Logistic Regression of Cost Function (CS229)

Given and assumptions

Training set

$$\lbrace(x^{(1)},y^{(1)}),(x^{(1)},y^{(1)}),…,(x^{(m)},y^{(m)})\rbrace$$

$m$ examples

$$\mathbf{x}=
\begin{Bmatrix}
x_0 \\
x_1 \\
\vdots \\
x_n
\end{Bmatrix}\in\mathbb{R}^{n+1}$$

Labels

$$y\in\lbrace0,1\rbrace$$

Hypothesis

$$h_{\theta}(x)=\frac{1}{1+e^{-\mathbf{\theta^\top}x}}$$

How to choose $\mathbf\theta$ ?

Logistic Regression

If we take cost function as a squared function like:

$$Cost(h_{\theta}(x^{(i)}),y^{(i)})=\frac{1}{2}(h_{\theta}(x^{(i)})-y^{(i)})^2$$

Then the linear regression will become

$$J(\theta)=\frac{1}{m}\sum_{i=1}^m\frac{1}{2}(h_{\theta}(x^{(i)})-y^{(i)})^2\\=\frac{1}{m}\sum_{i=1}^mCost(h_{\theta}(x^{(i)}),y^{(i)})$$

To be brief, we get rid of the superscript:

$$Cost(h_{\theta}(x),y)=\frac{1}{2}(h_{\theta}(x)-y)^2$$

for assigning the hypothesis function to an logistic function, the cost furntion becomes a non-convex function, it means that we can not guarantee to converge to the global minimum when we run gradient descent.

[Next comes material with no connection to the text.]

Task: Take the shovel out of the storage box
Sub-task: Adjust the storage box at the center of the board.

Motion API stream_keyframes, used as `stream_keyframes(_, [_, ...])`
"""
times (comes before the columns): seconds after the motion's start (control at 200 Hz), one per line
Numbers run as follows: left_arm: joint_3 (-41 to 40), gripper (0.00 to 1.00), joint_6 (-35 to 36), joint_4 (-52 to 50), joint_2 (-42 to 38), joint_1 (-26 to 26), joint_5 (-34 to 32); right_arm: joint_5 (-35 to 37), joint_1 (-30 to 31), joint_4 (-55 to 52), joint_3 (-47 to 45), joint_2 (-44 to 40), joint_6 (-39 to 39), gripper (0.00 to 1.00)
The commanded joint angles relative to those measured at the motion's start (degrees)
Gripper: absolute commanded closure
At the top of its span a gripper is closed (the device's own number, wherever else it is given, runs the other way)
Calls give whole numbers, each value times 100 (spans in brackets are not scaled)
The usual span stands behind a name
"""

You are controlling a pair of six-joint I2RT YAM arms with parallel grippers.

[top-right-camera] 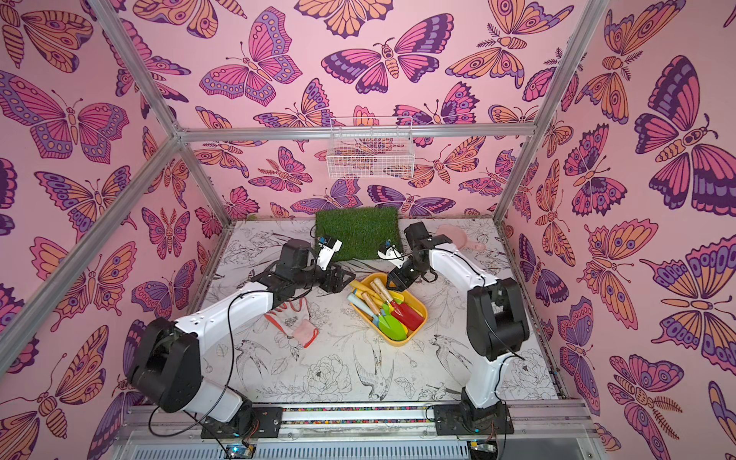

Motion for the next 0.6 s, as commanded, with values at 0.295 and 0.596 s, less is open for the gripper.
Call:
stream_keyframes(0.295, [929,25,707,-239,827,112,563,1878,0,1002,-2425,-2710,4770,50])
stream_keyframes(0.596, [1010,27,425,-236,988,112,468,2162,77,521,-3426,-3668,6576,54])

We can proof that if a function is a convex funtion, then we’ll reach the global minmum running gradient descnet.

Choose a logistic regression cost function with a convex function

Assume
$$
Cost(h_{\theta}(x),y)=
\begin{cases}
-\log(h_{\theta}(x)), \text{if $y=1$} \\
-\log(1-h_{\theta}(x)), \text{if $y=0$}
\end{cases}
$$

Obviously, we can find the global minmum now as define the cost function a kind of convex function.